The distributed ledger system behind blockchain, the technology used to secure cryptocurrencies, ensures that all transactions are validated and, importantly, that an immutable record is kept of these transactions.

This is essential for securing a digital currency, but it has many applications beyond this, particularly for organisations that are innovative enough to find a business case for building out on the blockchain.

The blockchain difference

Any record of transactions has always been subject to fraud and/or misrepresentation, because one party holds ownership of a transaction record, and it is only their word that states that this is valid and true. Transaction records can also be quite easily tampered with. Blockchain works differently.

According to Investopedia, the innovation of blockchain is that it guarantees the fidelity and security of a record of data and generates trust without the need for a trusted third party. This is down to the structure of a blockchain, which is made up of blocks with a set storage capacity, which is closed and linked together when they are full. This in turn creates a timeline of events because the data are chained together in chronological order.

The start of a revolution

Blockchain is currently being explored by businesses as a means to increase trust and transparency around financial transactions, especially with regard to areas like smart contracts. IBM’s definition of smart contracts is “digital contracts stored on a blockchain that is automatically executed when predetermined terms and conditions are met”. This has many uses within the financial services sector, as well as businesses like real estate and law, where contracts are part and parcel of the business.

The same type of process can also be used to automate other workflows because they follow a simple linear progression that if certain conditions are met, other actions are triggered. Blockchain can also be used to improve supply chain management by creating an immutable and chronological timeline of events and locations of goods, to prevent stock loss, theft, and so on. For governments, blockchain can be used to improve record-keeping and streamline processes such as applications for official documents.

Moving in the right direction

There are many use cases for blockchain technology, many of them within the banking and financial services sector, and this is where a lot of focus is currently being placed in South Africa and across the continent. The South African Revenue Service (SARS) is exploring the potential of blockchain to improve tax systems, and the South African Reserve Bank (SARB) is looking into regulated cryptocurrency to create a pan-African digital currency and enhanced market for cross-border transactions.

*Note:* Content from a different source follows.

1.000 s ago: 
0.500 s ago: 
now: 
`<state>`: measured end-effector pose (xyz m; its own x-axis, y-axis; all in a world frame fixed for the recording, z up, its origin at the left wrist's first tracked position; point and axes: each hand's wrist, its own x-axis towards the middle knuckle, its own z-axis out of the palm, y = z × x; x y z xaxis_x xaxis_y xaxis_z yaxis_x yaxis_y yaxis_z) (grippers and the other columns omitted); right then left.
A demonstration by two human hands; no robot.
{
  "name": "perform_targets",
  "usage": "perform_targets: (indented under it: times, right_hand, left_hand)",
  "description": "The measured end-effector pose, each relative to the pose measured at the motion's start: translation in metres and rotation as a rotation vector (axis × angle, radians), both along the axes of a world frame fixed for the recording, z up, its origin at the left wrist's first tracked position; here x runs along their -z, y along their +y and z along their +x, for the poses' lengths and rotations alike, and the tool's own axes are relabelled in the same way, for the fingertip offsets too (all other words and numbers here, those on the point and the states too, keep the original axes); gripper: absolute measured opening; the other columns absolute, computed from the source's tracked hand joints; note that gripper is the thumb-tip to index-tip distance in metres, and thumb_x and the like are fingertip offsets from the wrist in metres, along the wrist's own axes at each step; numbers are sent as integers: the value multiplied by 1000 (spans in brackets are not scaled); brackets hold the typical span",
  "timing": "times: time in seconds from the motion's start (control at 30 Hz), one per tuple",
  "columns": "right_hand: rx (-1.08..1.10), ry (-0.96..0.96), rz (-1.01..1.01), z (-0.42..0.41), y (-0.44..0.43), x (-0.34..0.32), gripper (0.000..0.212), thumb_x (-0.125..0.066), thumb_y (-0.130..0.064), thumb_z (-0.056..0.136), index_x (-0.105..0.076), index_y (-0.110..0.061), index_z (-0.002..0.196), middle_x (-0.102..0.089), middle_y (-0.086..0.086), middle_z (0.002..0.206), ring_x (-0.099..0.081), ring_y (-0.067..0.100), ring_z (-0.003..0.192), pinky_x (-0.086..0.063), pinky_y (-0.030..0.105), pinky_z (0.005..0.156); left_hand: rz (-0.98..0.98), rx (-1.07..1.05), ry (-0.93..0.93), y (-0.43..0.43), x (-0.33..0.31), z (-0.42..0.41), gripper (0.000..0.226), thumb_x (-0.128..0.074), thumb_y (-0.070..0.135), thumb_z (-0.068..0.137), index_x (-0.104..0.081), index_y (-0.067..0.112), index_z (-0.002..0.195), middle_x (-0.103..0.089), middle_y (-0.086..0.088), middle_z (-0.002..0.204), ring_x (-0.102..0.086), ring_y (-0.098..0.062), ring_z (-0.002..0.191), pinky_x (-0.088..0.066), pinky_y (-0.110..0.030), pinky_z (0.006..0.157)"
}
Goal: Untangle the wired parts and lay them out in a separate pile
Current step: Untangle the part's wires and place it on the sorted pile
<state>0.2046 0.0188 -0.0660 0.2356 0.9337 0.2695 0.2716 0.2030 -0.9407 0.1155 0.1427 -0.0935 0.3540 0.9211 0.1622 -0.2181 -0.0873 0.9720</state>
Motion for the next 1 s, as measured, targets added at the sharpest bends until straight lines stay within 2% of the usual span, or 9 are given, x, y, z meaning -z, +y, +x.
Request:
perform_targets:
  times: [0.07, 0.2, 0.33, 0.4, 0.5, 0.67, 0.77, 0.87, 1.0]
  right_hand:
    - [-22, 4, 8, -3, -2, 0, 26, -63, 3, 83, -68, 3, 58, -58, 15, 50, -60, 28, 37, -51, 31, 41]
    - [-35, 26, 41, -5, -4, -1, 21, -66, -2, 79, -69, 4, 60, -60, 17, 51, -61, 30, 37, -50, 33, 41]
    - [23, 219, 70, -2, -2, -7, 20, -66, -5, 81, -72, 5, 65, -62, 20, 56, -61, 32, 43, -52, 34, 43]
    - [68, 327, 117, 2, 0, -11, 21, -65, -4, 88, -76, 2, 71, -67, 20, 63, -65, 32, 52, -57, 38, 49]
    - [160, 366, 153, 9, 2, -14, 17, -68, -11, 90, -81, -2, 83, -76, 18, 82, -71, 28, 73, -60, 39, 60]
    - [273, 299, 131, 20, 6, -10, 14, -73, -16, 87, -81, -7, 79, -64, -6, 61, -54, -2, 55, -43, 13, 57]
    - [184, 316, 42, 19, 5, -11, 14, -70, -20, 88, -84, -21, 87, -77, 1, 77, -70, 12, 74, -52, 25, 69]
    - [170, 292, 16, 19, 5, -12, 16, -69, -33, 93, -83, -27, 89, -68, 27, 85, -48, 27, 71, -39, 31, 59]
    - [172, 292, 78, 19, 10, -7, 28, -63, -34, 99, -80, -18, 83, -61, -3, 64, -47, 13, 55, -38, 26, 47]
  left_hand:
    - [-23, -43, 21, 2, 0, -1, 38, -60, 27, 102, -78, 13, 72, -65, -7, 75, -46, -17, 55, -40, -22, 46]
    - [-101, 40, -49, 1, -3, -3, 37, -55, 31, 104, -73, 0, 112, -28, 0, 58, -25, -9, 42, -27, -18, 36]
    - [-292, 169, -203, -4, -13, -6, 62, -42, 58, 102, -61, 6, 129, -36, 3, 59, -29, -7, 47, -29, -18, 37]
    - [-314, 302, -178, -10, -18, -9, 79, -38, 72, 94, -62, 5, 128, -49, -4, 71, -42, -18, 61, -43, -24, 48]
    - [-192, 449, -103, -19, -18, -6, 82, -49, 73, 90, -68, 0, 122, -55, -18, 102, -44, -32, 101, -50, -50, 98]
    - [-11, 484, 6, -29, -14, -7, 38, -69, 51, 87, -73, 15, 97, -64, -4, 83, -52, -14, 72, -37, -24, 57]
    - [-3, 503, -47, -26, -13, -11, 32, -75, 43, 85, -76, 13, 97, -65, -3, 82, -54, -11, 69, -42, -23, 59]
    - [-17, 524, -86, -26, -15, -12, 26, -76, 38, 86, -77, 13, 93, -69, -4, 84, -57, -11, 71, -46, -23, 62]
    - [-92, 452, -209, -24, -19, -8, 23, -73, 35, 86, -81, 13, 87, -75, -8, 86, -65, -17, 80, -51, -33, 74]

However, we are only now at the beginning stages of where blockchain technology could potentially go, and the true potential and impact will only be felt further down the line. The key benefit of blockchain is that it creates a single version of the truth, which cannot be altered without this alteration being evident. If this is harnessed well, it will make processes like record keeping and due diligence much simpler and more efficient.

Building the business case

Blockchain is a solution that is looking for a problem – it needs to be approached from a business-first perspective. The question is not what blockchain can do for a business, but how businesses can use blockchain to solve pain points and problems. From areas like Know Your Customer (KYC) and due diligence to comply with the Protection of Personal Information Act (PoPIA), the ability to create and maintain a single, trusted, and immutable source of truth can be immensely valuable.

This is particularly clear for financial services organisations, as they will be able to reduce fraud and keep improving, consolidated records of customers for better product targeting, cross-selling and upselling. However, the same is applicable to any business. Blockchain creates a record of transactions that cannot be questioned and can clearly indicate ownership of elements like land, property, or even digital real estate. The concept of Non-Fungible Tokens (NFTs) has become increasingly mainstream, where units of a blockchain are used to identify ownership of digital items like videos and photographs.

The key is to take a business problem approach, rather than attempting to implement technology for the sake of implementing technology.

It is also imperative to make sure that the limitations, objectives, and business goals are understood and communicated to key stakeholders. As with any new technology implementation, having the right IT partner can greatly assist with strategy, application, and change management, as we move into a world where blockchain becomes increasingly mainstream.


By Sumit Kumar Sharma, Enterprise Architect and Head of Advisory Services at In2IT Technologies.